◆ **Work to complete**: All of the records listed below should be retyped exactly.

◆ **Dataset records**:
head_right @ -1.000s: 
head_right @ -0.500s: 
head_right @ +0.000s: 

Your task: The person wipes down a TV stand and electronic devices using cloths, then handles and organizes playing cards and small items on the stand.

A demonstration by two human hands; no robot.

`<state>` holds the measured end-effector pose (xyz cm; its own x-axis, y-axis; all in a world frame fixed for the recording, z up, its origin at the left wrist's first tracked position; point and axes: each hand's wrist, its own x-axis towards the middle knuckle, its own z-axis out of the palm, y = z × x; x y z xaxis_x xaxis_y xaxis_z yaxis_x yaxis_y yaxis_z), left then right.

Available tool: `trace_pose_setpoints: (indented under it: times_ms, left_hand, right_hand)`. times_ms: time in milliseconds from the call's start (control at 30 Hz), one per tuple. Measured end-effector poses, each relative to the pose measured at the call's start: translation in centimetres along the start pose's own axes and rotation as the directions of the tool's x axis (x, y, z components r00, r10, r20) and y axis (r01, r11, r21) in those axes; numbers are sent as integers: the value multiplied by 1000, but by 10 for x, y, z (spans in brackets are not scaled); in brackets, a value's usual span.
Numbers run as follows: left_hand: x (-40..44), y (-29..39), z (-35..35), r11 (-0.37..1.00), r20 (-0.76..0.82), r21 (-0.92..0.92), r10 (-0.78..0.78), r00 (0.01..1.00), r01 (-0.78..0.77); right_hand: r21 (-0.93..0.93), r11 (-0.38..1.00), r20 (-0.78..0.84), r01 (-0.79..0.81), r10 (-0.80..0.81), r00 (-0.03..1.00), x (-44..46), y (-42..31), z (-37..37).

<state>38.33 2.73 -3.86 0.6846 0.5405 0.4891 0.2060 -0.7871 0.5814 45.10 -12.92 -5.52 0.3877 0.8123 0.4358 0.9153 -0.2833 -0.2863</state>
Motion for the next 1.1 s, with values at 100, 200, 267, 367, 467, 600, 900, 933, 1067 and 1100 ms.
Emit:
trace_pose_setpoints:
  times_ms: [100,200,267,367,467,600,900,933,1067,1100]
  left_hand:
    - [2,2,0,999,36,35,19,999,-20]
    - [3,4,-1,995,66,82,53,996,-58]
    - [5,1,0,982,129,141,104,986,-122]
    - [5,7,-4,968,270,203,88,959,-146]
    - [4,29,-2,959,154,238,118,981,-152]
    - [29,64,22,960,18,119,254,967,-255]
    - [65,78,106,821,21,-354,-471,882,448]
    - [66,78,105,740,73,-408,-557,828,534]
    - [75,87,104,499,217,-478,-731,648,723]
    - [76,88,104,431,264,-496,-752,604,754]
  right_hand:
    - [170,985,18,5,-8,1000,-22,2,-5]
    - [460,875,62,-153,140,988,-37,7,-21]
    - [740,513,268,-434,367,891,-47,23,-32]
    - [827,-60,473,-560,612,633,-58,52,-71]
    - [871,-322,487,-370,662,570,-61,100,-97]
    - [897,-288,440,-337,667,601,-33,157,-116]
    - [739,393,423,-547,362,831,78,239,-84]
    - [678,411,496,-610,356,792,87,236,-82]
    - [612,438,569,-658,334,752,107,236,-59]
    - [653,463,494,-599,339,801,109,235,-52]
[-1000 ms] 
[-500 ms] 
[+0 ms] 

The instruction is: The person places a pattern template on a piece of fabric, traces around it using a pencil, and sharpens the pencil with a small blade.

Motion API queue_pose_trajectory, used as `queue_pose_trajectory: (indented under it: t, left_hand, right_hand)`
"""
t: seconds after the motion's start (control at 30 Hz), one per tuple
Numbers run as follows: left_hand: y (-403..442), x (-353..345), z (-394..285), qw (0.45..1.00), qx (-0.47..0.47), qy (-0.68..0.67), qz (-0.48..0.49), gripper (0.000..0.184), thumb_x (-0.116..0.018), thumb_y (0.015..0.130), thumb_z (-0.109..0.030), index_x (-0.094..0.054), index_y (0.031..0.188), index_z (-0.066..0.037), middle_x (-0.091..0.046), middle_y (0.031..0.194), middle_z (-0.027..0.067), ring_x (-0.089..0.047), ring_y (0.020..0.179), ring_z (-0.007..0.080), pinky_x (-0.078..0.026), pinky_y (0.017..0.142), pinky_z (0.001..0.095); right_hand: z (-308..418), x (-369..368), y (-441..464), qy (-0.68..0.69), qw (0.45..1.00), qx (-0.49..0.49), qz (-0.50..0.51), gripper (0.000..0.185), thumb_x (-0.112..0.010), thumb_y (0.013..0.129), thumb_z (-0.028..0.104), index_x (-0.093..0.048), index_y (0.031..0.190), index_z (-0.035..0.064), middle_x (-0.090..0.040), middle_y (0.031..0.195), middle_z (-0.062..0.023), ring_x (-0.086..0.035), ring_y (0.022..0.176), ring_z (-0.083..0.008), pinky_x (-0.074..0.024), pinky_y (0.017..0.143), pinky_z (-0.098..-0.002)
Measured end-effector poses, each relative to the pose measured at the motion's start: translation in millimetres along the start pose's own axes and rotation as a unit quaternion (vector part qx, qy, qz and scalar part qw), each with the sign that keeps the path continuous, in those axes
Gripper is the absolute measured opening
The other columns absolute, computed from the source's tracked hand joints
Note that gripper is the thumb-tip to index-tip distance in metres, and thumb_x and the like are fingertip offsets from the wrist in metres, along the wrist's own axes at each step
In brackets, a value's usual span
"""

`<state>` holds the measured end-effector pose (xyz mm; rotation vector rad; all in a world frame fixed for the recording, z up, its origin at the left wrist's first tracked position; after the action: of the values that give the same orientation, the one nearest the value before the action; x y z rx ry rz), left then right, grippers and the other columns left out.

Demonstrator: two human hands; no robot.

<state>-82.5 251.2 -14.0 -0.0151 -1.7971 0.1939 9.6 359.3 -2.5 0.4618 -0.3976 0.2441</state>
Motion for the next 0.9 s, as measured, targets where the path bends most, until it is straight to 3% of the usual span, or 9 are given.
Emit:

◆ **Answer space**:
head_right @ -1.000s: 
head_right @ -0.500s: 
head_right @ +0.000s: 

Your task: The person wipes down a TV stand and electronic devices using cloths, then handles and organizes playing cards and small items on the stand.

A demonstration by two human hands; no robot.

`<state>` holds the measured end-effector pose (xyz cm; its own x-axis, y-axis; all in a world frame fixed for the recording, z up, its origin at the left wrist's first tracked position; point and axes: each hand's wrist, its own x-axis towards the middle knuckle, its own z-axis out of the palm, y = z × x; x y z xaxis_x xaxis_y xaxis_z yaxis_x yaxis_y yaxis_z), left then right.

Available tool: `trace_pose_setpoints: (indented under it: times_ms, left_hand, right_hand)`. times_ms: time in milliseconds from the call's start (control at 30 Hz), one per tuple. Measured end-effector poses, each relative to the pose measured at the call's start: translation in centimetres along the start pose's own axes and rotation as the directions of the tool's x axis (x, y, z components r00, r10, r20) and y axis (r01, r11, r21) in those axes; numbers are sent as integers: the value multiplied by 1000, but by 10 for x, y, z (spans in brackets are not scaled); in brackets, a value's usual span.
Numbers run as follows: left_hand: x (-40..44), y (-29..39), z (-35..35), r11 (-0.37..1.00), r20 (-0.76..0.82), r21 (-0.92..0.92), r10 (-0.78..0.78), r00 (0.01..1.00), r01 (-0.78..0.77); right_hand: r21 (-0.93..0.93), r11 (-0.38..1.00), r20 (-0.78..0.84), r01 (-0.79..0.81), r10 (-0.80..0.81), r00 (-0.03..1.00), x (-44..46), y (-42..31), z (-37..37).

<state>38.33 2.73 -3.86 0.6846 0.5405 0.4891 0.2060 -0.7871 0.5814 45.10 -12.92 -5.52 0.3877 0.8123 0.4358 0.9153 -0.2833 -0.2863</state>
Motion for the next 1.1 s, with values at 100, 200, 267, 367, 467, 600, 900, 933, 1067 and 1100 ms.
Emit:
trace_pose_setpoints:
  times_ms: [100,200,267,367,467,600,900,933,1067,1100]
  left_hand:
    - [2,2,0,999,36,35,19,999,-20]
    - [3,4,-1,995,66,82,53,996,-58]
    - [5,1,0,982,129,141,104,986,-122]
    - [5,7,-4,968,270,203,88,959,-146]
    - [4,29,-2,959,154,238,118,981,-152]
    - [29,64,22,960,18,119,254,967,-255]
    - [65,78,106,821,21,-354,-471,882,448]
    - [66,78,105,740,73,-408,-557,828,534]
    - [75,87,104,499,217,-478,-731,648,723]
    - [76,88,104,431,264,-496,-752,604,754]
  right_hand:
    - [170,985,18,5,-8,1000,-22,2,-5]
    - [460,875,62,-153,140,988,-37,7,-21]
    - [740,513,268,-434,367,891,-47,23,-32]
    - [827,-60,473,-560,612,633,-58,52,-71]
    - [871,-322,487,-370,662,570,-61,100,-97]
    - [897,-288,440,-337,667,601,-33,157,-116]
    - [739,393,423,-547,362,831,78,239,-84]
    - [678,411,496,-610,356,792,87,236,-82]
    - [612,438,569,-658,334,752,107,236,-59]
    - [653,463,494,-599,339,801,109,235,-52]
[-1000 ms] 
[-500 ms] 
[+0 ms] 

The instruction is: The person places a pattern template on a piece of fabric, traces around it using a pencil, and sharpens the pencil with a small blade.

Motion API queue_pose_trajectory, used as `queue_pose_trajectory: (indented under it: t, left_hand, right_hand)`
"""
t: seconds after the motion's start (control at 30 Hz), one per tuple
Numbers run as follows: left_hand: y (-403..442), x (-353..345), z (-394..285), qw (0.45..1.00), qx (-0.47..0.47), qy (-0.68..0.67), qz (-0.48..0.49), gripper (0.000..0.184), thumb_x (-0.116..0.018), thumb_y (0.015..0.130), thumb_z (-0.109..0.030), index_x (-0.094..0.054), index_y (0.031..0.188), index_z (-0.066..0.037), middle_x (-0.091..0.046), middle_y (0.031..0.194), middle_z (-0.027..0.067), ring_x (-0.089..0.047), ring_y (0.020..0.179), ring_z (-0.007..0.080), pinky_x (-0.078..0.026), pinky_y (0.017..0.142), pinky_z (0.001..0.095); right_hand: z (-308..418), x (-369..368), y (-441..464), qy (-0.68..0.69), qw (0.45..1.00), qx (-0.49..0.49), qz (-0.50..0.51), gripper (0.000..0.185), thumb_x (-0.112..0.010), thumb_y (0.013..0.129), thumb_z (-0.028..0.104), index_x (-0.093..0.048), index_y (0.031..0.190), index_z (-0.035..0.064), middle_x (-0.090..0.040), middle_y (0.031..0.195), middle_z (-0.062..0.023), ring_x (-0.086..0.035), ring_y (0.022..0.176), ring_z (-0.083..0.008), pinky_x (-0.074..0.024), pinky_y (0.017..0.143), pinky_z (-0.098..-0.002)
Measured end-effector poses, each relative to the pose measured at the motion's start: translation in millimetres along the start pose's own axes and rotation as a unit quaternion (vector part qx, qy, qz and scalar part qw), each with the sign that keeps the path continuous, in those axes
Gripper is the absolute measured opening
The other columns absolute, computed from the source's tracked hand joints
Note that gripper is the thumb-tip to index-tip distance in metres, and thumb_x and the like are fingertip offsets from the wrist in metres, along the wrist's own axes at each step
In brackets, a value's usual span
"""

`<state>` holds the measured end-effector pose (xyz mm; rotation vector rad; all in a world frame fixed for the recording, z up, its origin at the left wrist's first tracked position; after the action: of the values that give the same orientation, the one nearest the value before the action; x y z rx ry rz), left then right, grippers and the other columns left out.

Demonstrator: two human hands; no robot.

<state>-82.5 251.2 -14.0 -0.0151 -1.7971 0.1939 9.6 359.3 -2.5 0.4618 -0.3976 0.2441</state>
Motion for the next 0.9 s, as measured, targets where the path bends most, until it is straight to 3% of the usual span, or 9 are given.
Emit:

This exercise has been fully answered.